:: What you are asked to do ::
Tally the lines in the listing below that contain the string "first", and state only the total.

>>>

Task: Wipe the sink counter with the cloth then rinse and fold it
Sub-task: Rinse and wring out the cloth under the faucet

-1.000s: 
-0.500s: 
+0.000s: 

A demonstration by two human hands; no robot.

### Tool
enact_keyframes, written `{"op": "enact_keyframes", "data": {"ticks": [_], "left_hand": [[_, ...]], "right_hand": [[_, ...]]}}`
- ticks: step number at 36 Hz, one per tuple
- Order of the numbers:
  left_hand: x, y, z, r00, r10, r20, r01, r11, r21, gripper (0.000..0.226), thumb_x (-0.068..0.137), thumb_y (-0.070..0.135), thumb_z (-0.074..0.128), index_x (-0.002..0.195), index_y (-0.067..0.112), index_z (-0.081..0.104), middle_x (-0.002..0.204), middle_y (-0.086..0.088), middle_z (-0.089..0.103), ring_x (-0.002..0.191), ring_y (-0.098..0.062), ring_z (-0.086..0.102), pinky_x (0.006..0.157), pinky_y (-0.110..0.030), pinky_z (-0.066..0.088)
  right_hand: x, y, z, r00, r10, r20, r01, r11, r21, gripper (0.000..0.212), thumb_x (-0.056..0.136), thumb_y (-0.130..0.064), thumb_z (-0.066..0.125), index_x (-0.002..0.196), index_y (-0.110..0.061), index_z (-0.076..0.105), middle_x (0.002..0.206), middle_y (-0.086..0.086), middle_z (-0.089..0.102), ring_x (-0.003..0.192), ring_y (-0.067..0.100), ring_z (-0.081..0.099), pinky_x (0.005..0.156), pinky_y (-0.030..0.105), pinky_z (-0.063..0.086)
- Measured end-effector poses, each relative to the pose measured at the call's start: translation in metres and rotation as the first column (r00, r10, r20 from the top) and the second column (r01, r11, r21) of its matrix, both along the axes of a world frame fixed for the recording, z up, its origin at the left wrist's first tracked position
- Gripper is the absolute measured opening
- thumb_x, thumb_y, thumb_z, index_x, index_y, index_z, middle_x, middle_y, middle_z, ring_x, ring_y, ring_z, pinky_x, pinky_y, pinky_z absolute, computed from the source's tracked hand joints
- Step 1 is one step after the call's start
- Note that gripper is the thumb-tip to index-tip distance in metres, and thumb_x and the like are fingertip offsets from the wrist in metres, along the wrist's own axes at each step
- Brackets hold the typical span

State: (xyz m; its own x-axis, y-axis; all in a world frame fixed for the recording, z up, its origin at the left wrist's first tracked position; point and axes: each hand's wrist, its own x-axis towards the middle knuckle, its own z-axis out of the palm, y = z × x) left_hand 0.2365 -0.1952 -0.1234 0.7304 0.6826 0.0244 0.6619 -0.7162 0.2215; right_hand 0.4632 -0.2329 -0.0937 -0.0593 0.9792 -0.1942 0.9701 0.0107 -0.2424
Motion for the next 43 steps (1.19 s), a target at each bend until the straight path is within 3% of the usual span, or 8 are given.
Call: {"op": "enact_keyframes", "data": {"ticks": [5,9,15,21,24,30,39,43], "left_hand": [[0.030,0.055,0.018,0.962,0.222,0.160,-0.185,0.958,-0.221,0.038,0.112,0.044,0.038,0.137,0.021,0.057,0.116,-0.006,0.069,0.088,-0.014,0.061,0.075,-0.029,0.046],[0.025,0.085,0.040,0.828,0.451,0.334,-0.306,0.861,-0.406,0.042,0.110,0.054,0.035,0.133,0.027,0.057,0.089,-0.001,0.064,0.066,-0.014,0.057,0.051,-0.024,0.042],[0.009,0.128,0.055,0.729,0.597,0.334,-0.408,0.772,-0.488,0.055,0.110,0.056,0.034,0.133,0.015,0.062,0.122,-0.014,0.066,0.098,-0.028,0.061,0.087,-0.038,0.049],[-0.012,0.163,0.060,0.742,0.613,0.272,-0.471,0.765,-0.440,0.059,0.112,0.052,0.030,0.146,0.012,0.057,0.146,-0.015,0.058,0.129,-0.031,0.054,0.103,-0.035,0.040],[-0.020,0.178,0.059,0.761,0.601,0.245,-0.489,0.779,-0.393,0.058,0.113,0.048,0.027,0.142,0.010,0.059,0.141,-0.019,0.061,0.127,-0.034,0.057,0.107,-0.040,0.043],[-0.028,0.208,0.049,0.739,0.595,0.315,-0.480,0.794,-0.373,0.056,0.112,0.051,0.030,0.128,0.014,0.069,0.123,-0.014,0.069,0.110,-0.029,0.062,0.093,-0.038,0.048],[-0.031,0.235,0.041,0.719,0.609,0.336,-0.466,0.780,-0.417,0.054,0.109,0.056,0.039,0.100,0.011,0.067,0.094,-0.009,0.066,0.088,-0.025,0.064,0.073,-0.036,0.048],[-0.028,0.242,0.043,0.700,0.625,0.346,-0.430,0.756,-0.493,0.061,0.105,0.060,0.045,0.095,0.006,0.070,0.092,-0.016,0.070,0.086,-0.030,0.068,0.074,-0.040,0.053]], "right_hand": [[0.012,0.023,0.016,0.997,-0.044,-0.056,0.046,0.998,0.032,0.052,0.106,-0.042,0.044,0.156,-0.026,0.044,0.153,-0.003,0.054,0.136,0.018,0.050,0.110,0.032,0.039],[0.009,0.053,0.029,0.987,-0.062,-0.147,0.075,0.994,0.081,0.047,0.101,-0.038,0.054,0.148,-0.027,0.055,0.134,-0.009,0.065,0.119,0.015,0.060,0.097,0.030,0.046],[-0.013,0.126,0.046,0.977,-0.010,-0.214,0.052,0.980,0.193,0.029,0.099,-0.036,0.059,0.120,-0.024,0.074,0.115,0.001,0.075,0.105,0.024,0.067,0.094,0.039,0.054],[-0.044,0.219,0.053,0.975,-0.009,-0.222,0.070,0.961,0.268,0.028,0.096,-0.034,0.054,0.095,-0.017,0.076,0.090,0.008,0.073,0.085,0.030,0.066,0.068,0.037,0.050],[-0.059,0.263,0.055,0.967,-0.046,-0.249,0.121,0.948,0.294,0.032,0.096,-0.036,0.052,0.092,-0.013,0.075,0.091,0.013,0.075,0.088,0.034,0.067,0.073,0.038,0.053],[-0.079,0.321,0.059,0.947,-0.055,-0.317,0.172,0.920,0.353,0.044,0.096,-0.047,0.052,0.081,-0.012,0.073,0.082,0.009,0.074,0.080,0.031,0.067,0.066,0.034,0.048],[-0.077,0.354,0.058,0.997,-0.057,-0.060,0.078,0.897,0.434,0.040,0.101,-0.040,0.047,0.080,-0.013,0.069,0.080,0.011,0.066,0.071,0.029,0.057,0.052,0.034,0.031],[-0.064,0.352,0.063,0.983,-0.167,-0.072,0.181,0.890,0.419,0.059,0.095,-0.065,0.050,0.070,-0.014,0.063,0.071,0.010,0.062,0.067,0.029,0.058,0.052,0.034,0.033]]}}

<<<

:: Exercise result ::
2